(Items from a dataset)
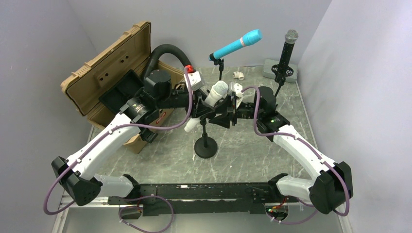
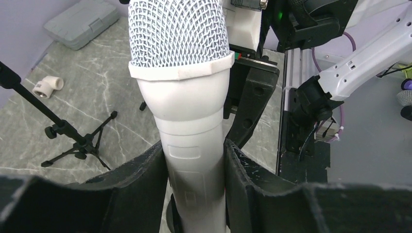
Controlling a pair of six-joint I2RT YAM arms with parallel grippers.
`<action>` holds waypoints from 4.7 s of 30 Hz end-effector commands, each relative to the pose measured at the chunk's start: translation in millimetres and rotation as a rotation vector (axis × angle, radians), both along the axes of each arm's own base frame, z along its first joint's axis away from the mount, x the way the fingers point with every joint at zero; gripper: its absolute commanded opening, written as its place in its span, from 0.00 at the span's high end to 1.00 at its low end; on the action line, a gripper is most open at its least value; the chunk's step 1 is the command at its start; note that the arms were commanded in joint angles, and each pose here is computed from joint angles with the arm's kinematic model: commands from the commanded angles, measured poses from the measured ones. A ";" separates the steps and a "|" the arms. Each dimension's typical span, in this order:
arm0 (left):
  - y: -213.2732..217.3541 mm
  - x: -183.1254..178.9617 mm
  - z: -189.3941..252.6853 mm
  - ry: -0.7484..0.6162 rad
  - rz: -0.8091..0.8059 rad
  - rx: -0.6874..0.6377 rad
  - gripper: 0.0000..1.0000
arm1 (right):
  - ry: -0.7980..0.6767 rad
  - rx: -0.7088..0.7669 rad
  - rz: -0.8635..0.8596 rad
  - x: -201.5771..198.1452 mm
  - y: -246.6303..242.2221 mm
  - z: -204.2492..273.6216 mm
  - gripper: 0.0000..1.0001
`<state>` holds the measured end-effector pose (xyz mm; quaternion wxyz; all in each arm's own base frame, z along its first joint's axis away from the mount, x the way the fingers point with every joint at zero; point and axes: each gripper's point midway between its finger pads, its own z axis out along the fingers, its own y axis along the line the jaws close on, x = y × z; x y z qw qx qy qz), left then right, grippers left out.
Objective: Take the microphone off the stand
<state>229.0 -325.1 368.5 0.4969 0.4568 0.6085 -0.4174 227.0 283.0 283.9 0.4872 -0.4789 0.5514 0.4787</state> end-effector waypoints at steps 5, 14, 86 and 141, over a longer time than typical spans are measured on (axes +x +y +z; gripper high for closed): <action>-7.1 -4.1 15.0 0.001 -0.008 -0.031 0.64 | -0.052 0.014 0.003 2.6 0.3 11.2 0.52; -3.4 -13.6 19.8 -0.039 -0.051 -0.022 1.00 | -0.059 0.009 0.000 0.6 -3.3 10.8 0.34; 49.5 -41.4 61.0 -0.260 -0.168 -0.037 1.00 | -0.122 -0.034 0.006 -6.2 -17.4 6.6 0.98; 117.1 37.6 -292.9 0.825 0.840 0.354 1.00 | -0.104 -0.056 0.034 -10.0 -21.0 39.1 0.06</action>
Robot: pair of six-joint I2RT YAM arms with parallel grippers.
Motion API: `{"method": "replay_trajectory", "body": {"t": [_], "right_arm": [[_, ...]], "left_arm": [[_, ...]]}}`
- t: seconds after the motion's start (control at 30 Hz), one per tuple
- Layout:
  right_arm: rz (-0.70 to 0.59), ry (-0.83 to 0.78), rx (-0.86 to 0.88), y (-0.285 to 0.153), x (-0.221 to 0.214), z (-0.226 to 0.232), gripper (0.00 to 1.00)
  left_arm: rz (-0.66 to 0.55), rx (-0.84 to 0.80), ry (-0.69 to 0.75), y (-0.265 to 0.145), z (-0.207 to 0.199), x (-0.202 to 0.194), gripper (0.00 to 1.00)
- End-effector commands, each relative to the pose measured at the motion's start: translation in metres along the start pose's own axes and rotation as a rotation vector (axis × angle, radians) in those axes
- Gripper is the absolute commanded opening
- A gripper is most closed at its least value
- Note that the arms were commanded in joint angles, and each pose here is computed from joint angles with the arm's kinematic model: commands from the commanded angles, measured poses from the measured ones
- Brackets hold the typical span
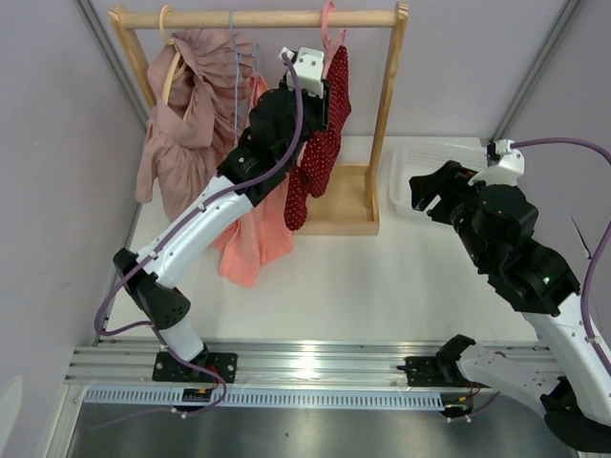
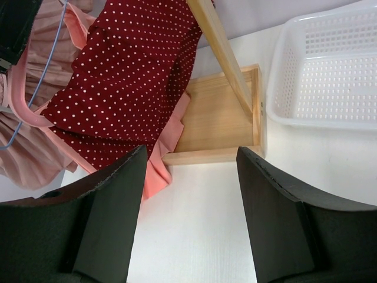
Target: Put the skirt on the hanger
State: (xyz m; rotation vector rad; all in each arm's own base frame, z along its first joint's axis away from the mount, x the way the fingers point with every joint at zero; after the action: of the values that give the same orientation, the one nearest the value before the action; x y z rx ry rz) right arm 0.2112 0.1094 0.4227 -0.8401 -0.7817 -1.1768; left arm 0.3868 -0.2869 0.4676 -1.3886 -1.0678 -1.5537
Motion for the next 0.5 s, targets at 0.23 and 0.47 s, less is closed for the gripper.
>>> {"method": "replay_trajectory", "body": {"t": [0.23, 0.47], "right_arm": [[-0.001, -0.013, 0.035, 0.0, -0.001, 0.001, 0.77], [0.089, -0.037, 0.064, 0.007, -0.02, 0.006, 0.99]], "left_arm": [[-0.093, -0.037, -0.038, -0.066, 0.026, 0.066, 0.6], [0.008, -0.071, -0.101, -0.158, 0.053, 0.025, 0.7]]}}
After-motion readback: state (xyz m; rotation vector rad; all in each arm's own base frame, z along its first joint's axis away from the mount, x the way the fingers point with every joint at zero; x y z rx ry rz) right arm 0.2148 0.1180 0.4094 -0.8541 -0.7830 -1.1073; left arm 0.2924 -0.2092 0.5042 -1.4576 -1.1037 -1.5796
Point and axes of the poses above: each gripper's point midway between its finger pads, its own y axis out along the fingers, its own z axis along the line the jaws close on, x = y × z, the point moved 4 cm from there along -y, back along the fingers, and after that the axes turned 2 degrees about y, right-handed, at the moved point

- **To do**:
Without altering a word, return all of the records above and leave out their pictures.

- **The answer**:
Controlling a pair of six-joint I2RT YAM arms with parallel grippers.
`<action>` holds waypoints from 4.7 s of 30 Hz end-effector commands, each relative to the pose measured at the chunk's start: translation in millimetres and rotation as a rotation vector (axis × angle, radians), both along the axes of each arm's own base frame, z along its first joint's axis away from the mount, x the way the fingers point with every joint at zero; gripper: its absolute commanded opening, written as its place in its span, from 0.00 at the span's high end to 1.00 at its low end; on the action line, a gripper is most open at its least value; the chunk's step 1 is the command at its start; note that the arms were commanded in joint angles, and each pose here is computed from joint angles with the arm's kinematic model: commands from the commanded angles, measured poses from the measured ones. A ";" separates the steps and a "|" the arms. Each dimension's typical span, in this order:
arm0 (left):
  - y: -213.2732..217.3541 mm
  - x: -183.1254..178.9617 mm
  - z: -189.3941..252.6853 mm
  - ry: -0.7484..0.6162 rad
  - rz: -0.8091..0.8059 rad
  - rx: -0.6874..0.6377 rad
  - gripper: 0.0000..1.0000
arm1 (right):
  - ry: -0.7980..0.6767 rad
  - rx: -0.7088..0.7669 rad
  - rz: -0.8635..0.8596 rad
  - x: -201.5771..198.1452 mm
  - y: -246.6303..242.2221 mm
  - z: -204.2492..273.6216 mm
  - gripper: 0.0000..1.0001
`<state>` holds the measured end-effector pose (xyz mm; quaternion wxyz; all in each arm's own base frame, z along its first joint's axis away from the mount, x the way the fingers point with every joint at zero; point and axes: each gripper's point midway between its finger pads, its own z axis out along the fingers, its own y axis along the line the jaws close on, x = y × z; x y z qw qx qy qz), left then right, grippers left out.
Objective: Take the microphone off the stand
<state>229.0 -325.1 368.5 0.4969 0.4568 0.6085 -0.4174 227.0 283.0 283.9 0.4872 -0.4789 0.5514 0.4787</state> end-effector waypoints at steps 5, 14, 86 and 141, over a longer time than typical spans are measured on (axes +x +y +z; gripper high for closed): <action>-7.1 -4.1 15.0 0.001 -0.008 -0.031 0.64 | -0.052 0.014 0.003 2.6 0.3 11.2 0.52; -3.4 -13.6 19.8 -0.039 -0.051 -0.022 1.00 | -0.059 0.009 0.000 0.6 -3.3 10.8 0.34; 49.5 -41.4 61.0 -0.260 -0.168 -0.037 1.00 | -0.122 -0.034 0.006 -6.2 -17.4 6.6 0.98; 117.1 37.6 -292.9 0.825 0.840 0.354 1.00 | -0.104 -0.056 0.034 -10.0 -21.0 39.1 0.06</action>
Robot: pair of six-joint I2RT YAM arms with parallel grippers.
Motion API: `{"method": "replay_trajectory", "body": {"t": [_], "right_arm": [[_, ...]], "left_arm": [[_, ...]]}}`
- t: seconds after the motion's start (control at 30 Hz), one per tuple
- Layout:
  right_arm: rz (-0.70 to 0.59), ry (-0.83 to 0.78), rx (-0.86 to 0.88), y (-0.285 to 0.153), x (-0.221 to 0.214), z (-0.226 to 0.232), gripper (0.00 to 1.00)
  left_arm: rz (-0.66 to 0.55), rx (-0.84 to 0.80), ry (-0.69 to 0.75), y (-0.265 to 0.145), z (-0.207 to 0.199), x (-0.202 to 0.194), gripper (0.00 to 1.00)
- End-effector commands, each relative to the pose measured at the motion's start: translation in metres along the start pose's own axes and rotation as a rotation vector (axis × angle, radians) in those axes
- Gripper is the absolute commanded opening
- A gripper is most closed at its least value
- Note that the arms were commanded in joint angles, and each pose here is computed from joint angles with the arm's kinematic model: commands from the commanded angles, measured poses from the measured ones
- Brackets hold the typical span
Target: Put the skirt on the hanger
State: (xyz m; rotation vector rad; all in each arm's own base frame, z along its first joint's axis away from the mount, x the way the fingers point with every joint at zero; after the action: of the values that give the same orientation, the one nearest the value before the action; x y z rx ry rz) right arm 0.2112 0.1094 0.4227 -0.8401 -0.7817 -1.1768; left arm 0.3868 -0.2869 0.4676 -1.3886 -1.0678 -1.5537
Motion for the next 0.5 s, targets at 0.23 and 0.47 s, less is closed for the gripper.
>>> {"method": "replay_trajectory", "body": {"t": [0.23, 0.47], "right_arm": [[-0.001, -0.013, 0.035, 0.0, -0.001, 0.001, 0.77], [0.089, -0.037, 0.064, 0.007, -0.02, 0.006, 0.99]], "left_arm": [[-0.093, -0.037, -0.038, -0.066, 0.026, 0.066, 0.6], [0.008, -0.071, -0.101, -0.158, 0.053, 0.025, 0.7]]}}
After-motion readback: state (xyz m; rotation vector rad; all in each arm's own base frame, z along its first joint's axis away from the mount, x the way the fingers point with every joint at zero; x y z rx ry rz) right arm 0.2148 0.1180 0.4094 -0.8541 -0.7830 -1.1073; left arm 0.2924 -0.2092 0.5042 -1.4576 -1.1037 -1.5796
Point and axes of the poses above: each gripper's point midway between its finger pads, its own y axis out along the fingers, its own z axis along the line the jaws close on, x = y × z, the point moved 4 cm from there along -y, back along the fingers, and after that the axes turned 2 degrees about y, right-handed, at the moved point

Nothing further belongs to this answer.